* PROBLEM DESCRIPTION
Within the listing below, how many lines contain the word "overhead"? Answer with the number only.
━━━ GIVEN INFORMATION ━━━
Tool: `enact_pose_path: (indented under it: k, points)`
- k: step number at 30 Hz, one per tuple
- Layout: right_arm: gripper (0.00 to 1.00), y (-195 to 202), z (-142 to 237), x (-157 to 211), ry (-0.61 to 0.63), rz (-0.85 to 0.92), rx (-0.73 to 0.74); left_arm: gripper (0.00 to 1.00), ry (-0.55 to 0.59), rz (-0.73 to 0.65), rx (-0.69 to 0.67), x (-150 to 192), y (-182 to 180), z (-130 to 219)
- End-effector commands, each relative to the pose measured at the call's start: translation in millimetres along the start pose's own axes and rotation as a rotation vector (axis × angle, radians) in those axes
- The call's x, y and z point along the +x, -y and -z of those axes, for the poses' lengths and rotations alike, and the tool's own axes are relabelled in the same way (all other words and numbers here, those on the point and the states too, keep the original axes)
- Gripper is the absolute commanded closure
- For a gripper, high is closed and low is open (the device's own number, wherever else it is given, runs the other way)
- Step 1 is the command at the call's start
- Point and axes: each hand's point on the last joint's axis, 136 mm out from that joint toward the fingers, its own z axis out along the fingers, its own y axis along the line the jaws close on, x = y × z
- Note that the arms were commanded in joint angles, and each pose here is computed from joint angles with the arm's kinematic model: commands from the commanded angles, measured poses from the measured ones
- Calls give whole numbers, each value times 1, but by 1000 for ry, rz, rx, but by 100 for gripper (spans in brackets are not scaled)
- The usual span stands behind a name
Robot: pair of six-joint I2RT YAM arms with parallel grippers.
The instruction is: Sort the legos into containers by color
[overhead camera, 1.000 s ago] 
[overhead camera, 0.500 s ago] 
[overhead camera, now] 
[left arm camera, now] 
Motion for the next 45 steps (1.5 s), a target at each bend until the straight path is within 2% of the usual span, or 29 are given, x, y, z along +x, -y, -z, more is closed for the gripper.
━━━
* SOLUTION TO THE EXERCISE
3